**Work task**
The range runs from the line containing "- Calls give" to the last line of the entries. Copy that range exactly, omitting pictures.

**Items listed in a dataset**
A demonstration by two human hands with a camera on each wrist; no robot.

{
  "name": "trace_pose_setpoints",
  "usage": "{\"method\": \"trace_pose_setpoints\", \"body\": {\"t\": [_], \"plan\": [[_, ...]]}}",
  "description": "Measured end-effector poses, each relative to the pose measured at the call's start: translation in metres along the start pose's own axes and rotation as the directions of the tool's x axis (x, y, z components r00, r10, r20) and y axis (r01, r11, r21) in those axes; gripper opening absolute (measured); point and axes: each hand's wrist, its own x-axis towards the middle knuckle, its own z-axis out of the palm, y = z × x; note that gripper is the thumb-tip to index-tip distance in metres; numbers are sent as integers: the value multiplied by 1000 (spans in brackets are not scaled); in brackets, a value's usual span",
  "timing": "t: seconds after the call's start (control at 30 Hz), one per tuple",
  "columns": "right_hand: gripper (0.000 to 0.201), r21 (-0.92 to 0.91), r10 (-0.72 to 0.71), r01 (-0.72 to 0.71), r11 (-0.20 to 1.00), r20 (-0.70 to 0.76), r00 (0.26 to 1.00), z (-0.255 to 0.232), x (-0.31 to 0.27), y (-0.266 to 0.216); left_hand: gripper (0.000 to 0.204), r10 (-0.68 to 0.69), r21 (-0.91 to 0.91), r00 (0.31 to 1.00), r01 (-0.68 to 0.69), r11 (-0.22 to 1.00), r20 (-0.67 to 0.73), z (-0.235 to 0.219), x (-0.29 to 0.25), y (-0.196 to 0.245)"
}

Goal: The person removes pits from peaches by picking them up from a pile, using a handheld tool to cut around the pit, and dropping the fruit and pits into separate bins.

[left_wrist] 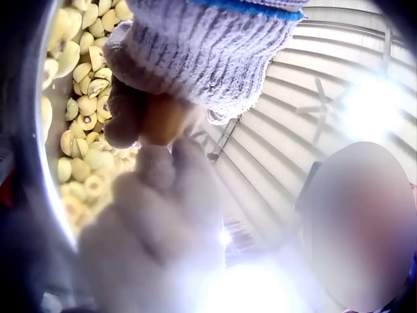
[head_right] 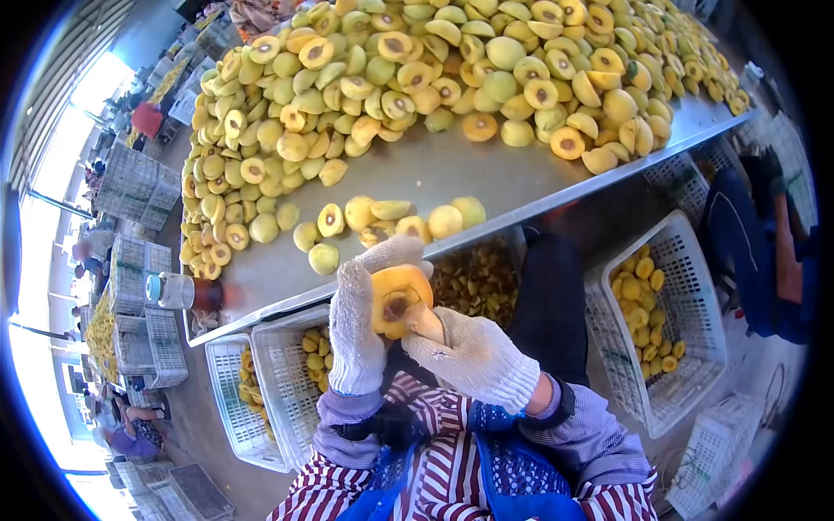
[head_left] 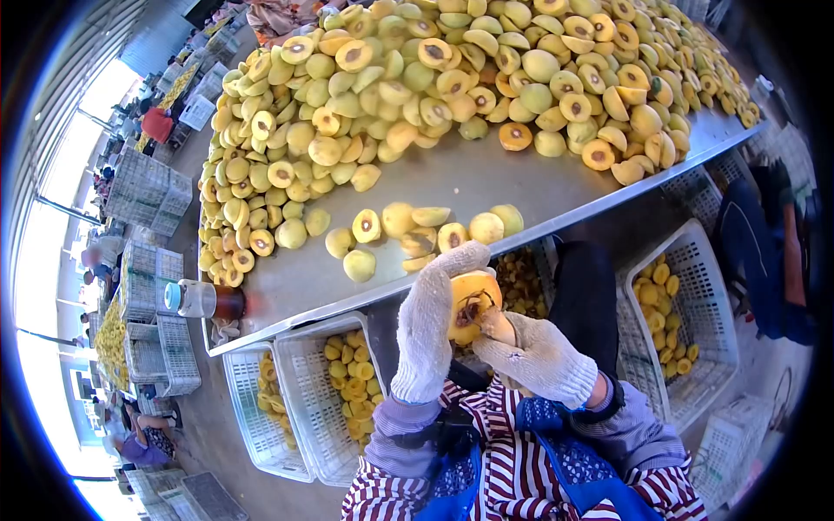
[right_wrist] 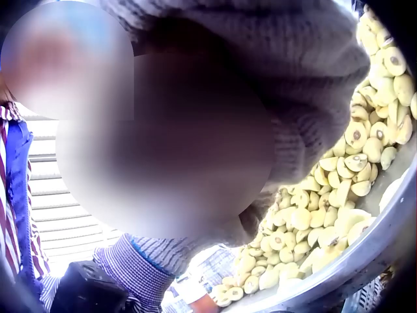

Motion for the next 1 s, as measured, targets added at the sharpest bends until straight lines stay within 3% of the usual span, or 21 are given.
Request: {"method": "trace_pose_setpoints", "body": {"t": [0.07,0.17,0.27,0.37,0.47,0.57,0.6,0.7,0.77,0.83,0.9,0.93,1.0], "plan": [[37,6,-86,86,996,-18,996,2,2,6,75,32,-54,999,-30,998,22,5,-2,4],[35,48,-141,144,988,-53,989,8,6,15,53,113,-140,993,-114,983,-13,8,-8,-3],[31,147,-140,133,980,37,989,9,3,11,47,224,-78,974,-225,971,-29,11,-7,-6],[26,396,-52,-34,918,204,978,7,-1,7,39,359,157,933,-354,922,-3,13,-8,3],[24,386,-7,-112,916,294,956,3,1,13,33,569,406,812,-568,716,132,8,1,2],[26,402,65,-244,882,408,911,-5,0,14,33,274,478,939,-341,809,207,7,0,24],[27,443,51,-249,861,413,909,-4,3,18,35,126,400,958,-225,888,258,2,10,20],[29,489,-12,-211,846,413,911,-9,1,15,39,84,252,986,-119,960,147,12,3,26],[30,512,-25,-235,826,450,893,-13,-3,13,41,161,-11,983,-161,987,90,17,-5,21],[30,475,-85,-144,868,428,900,-14,-2,13,42,216,-38,976,-214,976,41,18,-10,14],[31,469,-96,-130,873,427,899,-12,-1,16,43,266,166,964,-263,950,8,15,-11,2],[32,486,-77,-161,859,434,897,-8,-1,21,41,331,316,941,-337,887,74,10,-9,4],[34,523,-41,-238,818,467,883,-2,-1,30,39,195,400,969,-240,884,151,11,-6,19]]}}
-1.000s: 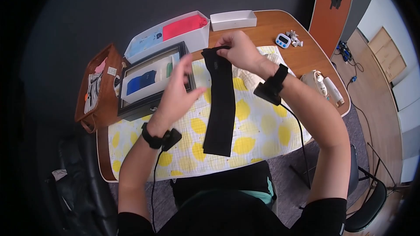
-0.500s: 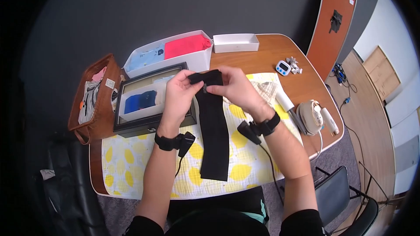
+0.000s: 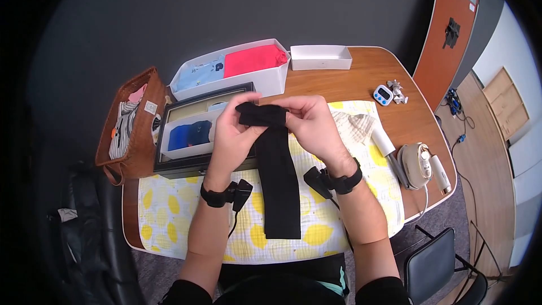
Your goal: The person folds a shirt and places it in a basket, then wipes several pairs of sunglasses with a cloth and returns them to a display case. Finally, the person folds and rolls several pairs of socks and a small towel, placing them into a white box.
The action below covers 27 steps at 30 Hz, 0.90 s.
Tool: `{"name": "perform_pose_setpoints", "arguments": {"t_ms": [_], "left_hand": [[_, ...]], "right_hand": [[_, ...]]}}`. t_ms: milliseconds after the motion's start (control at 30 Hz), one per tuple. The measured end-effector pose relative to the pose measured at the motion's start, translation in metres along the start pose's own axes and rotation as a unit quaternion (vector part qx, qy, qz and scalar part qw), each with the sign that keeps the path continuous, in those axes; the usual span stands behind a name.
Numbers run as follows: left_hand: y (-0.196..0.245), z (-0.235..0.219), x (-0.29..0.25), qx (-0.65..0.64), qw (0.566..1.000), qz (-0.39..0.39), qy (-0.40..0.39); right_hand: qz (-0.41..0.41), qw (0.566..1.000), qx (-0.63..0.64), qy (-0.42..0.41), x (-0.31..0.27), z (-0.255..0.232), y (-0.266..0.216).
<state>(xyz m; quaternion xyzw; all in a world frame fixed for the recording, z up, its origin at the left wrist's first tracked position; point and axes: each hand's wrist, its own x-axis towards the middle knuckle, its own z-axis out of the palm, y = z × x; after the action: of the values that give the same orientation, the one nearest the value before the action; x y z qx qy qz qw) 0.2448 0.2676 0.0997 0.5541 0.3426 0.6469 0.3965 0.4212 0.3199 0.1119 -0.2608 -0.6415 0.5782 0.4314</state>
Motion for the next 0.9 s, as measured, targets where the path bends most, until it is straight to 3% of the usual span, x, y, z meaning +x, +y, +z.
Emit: {"name": "perform_pose_setpoints", "arguments": {"t_ms": [33, 100, 133, 267, 333, 433, 500, 633, 733, 900], "left_hand": [[-0.005, -0.008, 0.002, 0.044, 0.999, -0.004, -0.032], [-0.015, -0.016, 0.002, 0.008, 0.999, -0.015, -0.031], [-0.016, -0.016, 0.002, -0.029, 0.999, -0.023, -0.028], [-0.016, -0.017, 0.001, 0.051, 0.998, 0.043, -0.022], [-0.015, -0.017, 0.002, 0.048, 0.998, 0.032, -0.024], [-0.013, -0.013, 0.003, 0.056, 0.997, 0.032, -0.036], [-0.015, -0.007, 0.002, 0.039, 0.999, 0.014, -0.011], [-0.024, -0.002, 0.002, -0.066, 0.994, 0.040, 0.078], [-0.025, -0.009, 0.003, 0.018, 0.992, 0.090, 0.091], [-0.016, -0.006, 0.005, -0.003, 0.992, 0.061, 0.106]], "right_hand": [[0.001, 1.000, 0.001, 0.001, 0.000, 0.001, -0.001], [-0.085, 0.996, 0.030, 0.014, 0.000, 0.002, 0.000], [-0.083, 0.996, 0.031, 0.016, -0.001, 0.003, 0.002], [-0.094, 0.995, 0.033, 0.003, 0.002, 0.000, 0.008], [-0.101, 0.994, 0.032, 0.000, 0.003, -0.002, 0.009], [-0.106, 0.994, 0.002, -0.018, 0.002, -0.002, 0.008], [-0.167, 0.977, -0.130, 0.005, 0.002, 0.000, 0.011], [-0.108, 0.992, -0.055, 0.031, 0.003, 0.000, 0.025], [-0.100, 0.994, -0.040, 0.027, 0.006, 0.000, 0.026], [-0.053, 0.998, 0.015, 0.018, 0.006, 0.004, 0.019]]}}
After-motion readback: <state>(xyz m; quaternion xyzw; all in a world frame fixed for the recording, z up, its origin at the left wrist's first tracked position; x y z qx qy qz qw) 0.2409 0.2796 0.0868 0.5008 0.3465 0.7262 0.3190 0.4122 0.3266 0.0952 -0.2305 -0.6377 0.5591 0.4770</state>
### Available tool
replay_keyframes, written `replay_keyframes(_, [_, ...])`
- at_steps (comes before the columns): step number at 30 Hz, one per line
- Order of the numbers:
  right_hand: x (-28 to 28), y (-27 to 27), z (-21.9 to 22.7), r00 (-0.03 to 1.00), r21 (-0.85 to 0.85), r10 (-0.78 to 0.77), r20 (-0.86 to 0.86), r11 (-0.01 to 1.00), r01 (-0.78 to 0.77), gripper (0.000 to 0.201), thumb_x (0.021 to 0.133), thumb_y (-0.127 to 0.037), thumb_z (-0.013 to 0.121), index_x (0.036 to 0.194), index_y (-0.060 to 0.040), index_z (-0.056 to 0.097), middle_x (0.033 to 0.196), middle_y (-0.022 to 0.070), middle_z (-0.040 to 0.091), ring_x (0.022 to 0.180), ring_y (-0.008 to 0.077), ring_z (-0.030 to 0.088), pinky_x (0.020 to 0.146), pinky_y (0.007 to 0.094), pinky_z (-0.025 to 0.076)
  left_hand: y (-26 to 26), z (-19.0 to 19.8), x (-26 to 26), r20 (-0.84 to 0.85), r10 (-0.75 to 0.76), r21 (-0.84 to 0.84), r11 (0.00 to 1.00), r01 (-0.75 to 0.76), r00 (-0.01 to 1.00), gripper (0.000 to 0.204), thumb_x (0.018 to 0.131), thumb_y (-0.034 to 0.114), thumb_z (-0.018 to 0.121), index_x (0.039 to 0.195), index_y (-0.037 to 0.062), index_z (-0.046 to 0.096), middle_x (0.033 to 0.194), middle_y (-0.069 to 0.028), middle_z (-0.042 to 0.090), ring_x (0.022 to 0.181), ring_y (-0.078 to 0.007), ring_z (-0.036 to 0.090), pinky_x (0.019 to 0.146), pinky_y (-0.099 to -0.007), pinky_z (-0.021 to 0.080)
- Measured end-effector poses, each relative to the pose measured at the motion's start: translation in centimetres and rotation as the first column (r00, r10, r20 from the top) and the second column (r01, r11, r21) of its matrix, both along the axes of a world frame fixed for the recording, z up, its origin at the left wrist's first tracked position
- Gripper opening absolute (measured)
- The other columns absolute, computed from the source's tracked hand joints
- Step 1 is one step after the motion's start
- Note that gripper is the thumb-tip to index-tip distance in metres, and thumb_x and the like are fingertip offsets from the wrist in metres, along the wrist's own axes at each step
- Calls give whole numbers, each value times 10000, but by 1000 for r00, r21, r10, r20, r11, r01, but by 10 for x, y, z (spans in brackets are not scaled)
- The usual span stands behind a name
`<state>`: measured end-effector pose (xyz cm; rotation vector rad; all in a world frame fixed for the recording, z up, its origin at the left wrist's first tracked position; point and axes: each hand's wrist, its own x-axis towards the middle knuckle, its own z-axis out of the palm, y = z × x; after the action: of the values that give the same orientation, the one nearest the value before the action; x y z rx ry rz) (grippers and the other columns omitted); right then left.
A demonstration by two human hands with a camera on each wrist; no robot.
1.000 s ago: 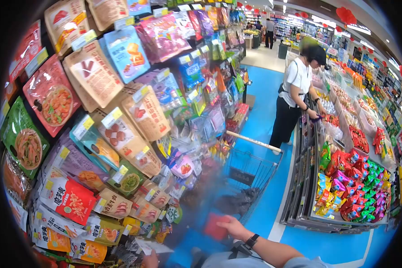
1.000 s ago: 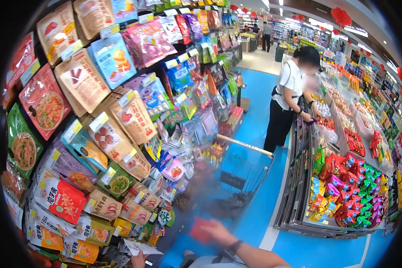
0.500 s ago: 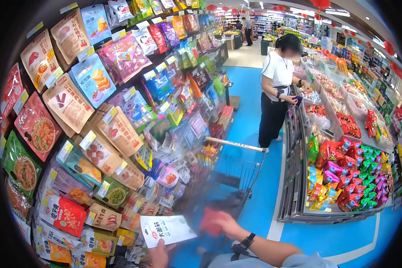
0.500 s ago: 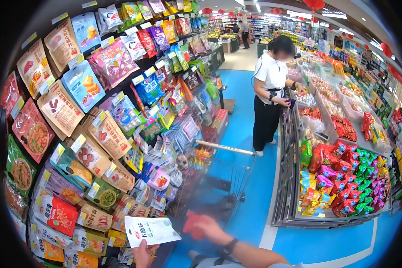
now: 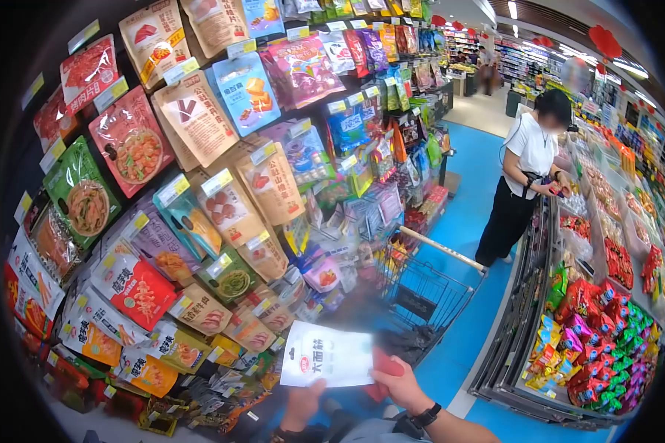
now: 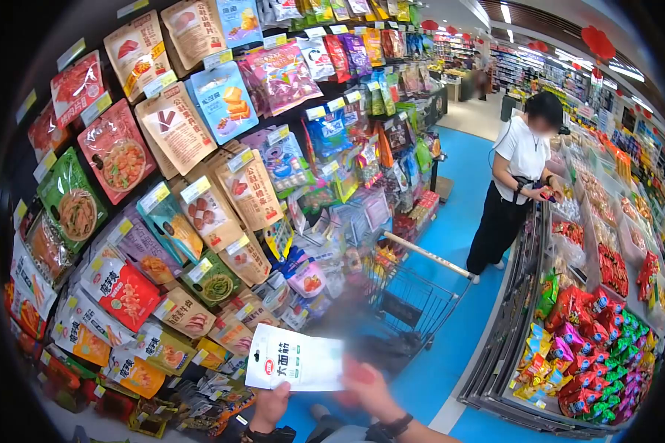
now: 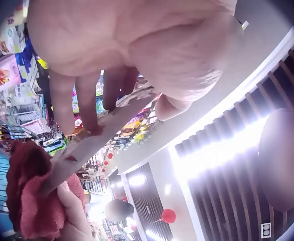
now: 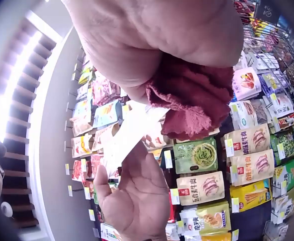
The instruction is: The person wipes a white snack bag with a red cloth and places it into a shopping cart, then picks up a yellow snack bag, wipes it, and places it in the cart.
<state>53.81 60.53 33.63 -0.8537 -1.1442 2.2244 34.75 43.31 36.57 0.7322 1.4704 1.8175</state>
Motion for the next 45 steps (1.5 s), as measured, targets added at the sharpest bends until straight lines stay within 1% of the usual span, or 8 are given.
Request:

**Answer for the task**
- Calls give whole numbers, each value times 10000, but by 1000 for r00, r21, r10, r20, r11, r01, but by 10 for x, y, z (spans in brackets are not scaled)
- The usual span stands behind a name
`<state>`: measured end-effector pose (xyz cm; rotation vector rad; all in a world frame fixed for the recording, z up, its origin at the left wrist's first tracked position; point and axes: each hand's wrist, its own x-axis towards the middle knuckle, its own z-axis out of the palm, y = z × x; after the action: of the values that give the same orientation, the one nearest the value before the action; x y z rx ry rz) (grippers and the other columns omitted); right then left.
A demonstration by two human hands with a camera on each wrist; no robot.
1.000 s ago: 
1.000 s ago: 
0.500 s ago: 
0.500 s ago: 
now: 
now: 
now: 
now: 
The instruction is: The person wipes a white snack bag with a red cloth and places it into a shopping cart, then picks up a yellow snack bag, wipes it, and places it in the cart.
<state>53.81 60.53 33.63 -0.8537 -1.1442 2.2244 34.75 43.31 36.57 0.7322 1.4704 1.8175</state>
Motion for the next 45 steps (1.5 s), as measured, targets added at the sharpest bends until straight lines stay within 1% of the usual span, or 8 are given.
Request:

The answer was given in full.